Posted March 17, 2015

— Questions and criticism from several lawmakers scuttled a planned House committee vote Tuesday on legislation that would require moped operators to obtain insurance and have their scooters inspected annually.

The House Transportation Committee could vote on House Bill 148 as early as next week, but stiff resistance makes it uncertain whether the proposal will pass.

The General Assembly last year passed legislation requiring mopeds to be registered with the state Division of Motor Vehicles, and lawmakers flirted then with the notion of requiring insurance before eventually backing off the idea.

Reps. Phil Shepard, R-Onslow, and Rayne Brown, R-Davidson, who sponsored the 2014 law returned Tuesday to encourage passage of more restrictions on mopeds.

"There have been many, many instances the last several years where mopeds were involved in accidents, and sometimes it was their fault," Shepard said. "It's increasingly becoming more and more of a problem. We could put it off for a year or two years, but the problem doesn't go away."

Dr. Anna Miller, an orthopedic trauma surgeon and Wake Forest Baptist Medical Center in Winston-Salem, told lawmakers that moped crashes result in some of the most severe injuries she sees. She led a study that compared moped operators involved in crashes with motorcyclists in crashes and found moped riders had six times the rate of impaired driving convictions as motorcyclists and also were less likely to be employed or have health insurance.

"This is actually a large danger not only to the patients themselves but to other drivers on the road," Miller said. "It's a major public health hazard that we're all paying for, both monetarily and with patients' lives."

A DMV study found that mopeds were involved in 833 accidents statewide in 2013.

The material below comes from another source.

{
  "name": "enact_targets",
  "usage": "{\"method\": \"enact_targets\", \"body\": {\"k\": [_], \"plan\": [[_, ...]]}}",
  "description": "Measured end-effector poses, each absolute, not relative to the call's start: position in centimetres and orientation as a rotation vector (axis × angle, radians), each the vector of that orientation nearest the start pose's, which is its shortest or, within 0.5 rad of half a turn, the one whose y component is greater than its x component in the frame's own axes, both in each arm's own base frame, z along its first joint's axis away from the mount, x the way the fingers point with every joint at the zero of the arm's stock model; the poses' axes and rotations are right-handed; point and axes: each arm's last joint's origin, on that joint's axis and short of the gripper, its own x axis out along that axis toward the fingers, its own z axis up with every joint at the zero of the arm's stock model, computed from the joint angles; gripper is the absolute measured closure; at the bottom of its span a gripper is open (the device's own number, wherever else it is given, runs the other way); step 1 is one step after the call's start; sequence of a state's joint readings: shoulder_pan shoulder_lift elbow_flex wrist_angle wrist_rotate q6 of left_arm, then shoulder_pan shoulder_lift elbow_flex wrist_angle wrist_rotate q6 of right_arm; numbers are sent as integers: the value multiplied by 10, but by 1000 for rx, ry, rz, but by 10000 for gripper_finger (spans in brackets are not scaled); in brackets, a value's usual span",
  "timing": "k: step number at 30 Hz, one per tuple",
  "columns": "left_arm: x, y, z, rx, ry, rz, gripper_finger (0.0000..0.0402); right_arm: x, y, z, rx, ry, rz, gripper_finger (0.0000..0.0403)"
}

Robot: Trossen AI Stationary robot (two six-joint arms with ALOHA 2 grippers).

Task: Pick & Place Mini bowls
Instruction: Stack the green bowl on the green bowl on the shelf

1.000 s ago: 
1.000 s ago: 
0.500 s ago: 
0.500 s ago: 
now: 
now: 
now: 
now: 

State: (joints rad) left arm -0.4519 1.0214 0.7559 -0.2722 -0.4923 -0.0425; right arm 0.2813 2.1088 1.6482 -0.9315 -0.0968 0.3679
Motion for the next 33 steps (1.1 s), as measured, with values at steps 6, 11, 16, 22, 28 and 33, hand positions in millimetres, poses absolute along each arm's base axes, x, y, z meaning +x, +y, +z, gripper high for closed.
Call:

Tim Lucas, personal-lines manager for the North Carolina Rate Bureau, which helps insurers set rates on various policies, said moped insurance wouldn't be covered by the Rate Bureau, so pricing would be up to individual companies. If no company wants to write moped policies in North Carolina, insurance wouldn't be available in the state, he said.

Shepard said that's unlikely, noting some moped operators already have insurance coverage.

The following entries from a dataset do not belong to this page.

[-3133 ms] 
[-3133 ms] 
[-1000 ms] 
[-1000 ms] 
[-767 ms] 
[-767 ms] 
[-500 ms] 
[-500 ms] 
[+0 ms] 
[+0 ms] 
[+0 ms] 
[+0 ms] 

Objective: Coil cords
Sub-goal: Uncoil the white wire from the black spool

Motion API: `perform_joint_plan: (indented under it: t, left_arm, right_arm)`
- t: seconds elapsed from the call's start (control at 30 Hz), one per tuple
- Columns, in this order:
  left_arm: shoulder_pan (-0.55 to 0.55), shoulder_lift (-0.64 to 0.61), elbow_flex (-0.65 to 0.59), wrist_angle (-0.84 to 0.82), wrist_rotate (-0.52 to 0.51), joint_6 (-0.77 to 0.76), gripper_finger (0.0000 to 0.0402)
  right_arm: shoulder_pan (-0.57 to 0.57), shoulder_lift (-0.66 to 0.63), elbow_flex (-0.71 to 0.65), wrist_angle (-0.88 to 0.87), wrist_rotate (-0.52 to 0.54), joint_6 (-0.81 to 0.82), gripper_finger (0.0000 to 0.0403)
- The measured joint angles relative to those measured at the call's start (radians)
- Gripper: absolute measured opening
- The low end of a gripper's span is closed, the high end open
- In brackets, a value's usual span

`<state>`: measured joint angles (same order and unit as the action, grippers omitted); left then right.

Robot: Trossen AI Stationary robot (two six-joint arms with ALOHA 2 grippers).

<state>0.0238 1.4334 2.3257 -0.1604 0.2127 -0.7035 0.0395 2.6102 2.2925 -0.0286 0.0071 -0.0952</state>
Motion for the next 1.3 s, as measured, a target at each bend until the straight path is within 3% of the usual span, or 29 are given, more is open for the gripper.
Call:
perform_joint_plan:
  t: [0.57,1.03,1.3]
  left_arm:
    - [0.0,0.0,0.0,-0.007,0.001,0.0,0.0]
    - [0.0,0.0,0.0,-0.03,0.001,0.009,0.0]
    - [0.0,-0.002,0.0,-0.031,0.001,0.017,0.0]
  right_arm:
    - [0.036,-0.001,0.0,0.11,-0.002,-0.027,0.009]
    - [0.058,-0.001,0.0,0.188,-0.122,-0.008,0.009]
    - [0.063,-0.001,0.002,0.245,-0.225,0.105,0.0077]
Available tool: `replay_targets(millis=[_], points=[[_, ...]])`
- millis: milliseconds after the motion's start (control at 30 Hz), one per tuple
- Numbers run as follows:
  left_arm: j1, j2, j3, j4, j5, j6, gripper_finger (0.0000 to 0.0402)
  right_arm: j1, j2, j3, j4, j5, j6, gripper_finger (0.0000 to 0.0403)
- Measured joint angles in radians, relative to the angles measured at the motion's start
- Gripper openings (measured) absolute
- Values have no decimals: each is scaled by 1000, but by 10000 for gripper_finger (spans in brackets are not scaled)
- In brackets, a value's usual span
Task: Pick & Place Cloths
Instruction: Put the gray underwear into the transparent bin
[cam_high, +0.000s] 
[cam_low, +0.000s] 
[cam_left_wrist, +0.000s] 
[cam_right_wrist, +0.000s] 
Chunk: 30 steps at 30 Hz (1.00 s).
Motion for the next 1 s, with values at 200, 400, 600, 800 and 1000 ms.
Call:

Still, the prospect of forcing insurance on mopeds when it might not be available – or could possibly be cost prohibitive – made some lawmakers balk.

"I'm concerned that we're adding additional (restrictions) already, and we haven't even implemented Stage 1," said Rep. Jamie Boles, R-Moore, referring to the registration requirement, which doesn't take effect until July. "I don't know if maybe we're a year ahead of ourselves."

"Don't you think we're being premature?" asked Rep. Dana Bumgardner, R-Gaston. "There are a lot of unanswered questions."

"Bottom line is I think we're jumping into something here before we have enough information to make a decision," said Rep. Michael Speciale, R-Craven.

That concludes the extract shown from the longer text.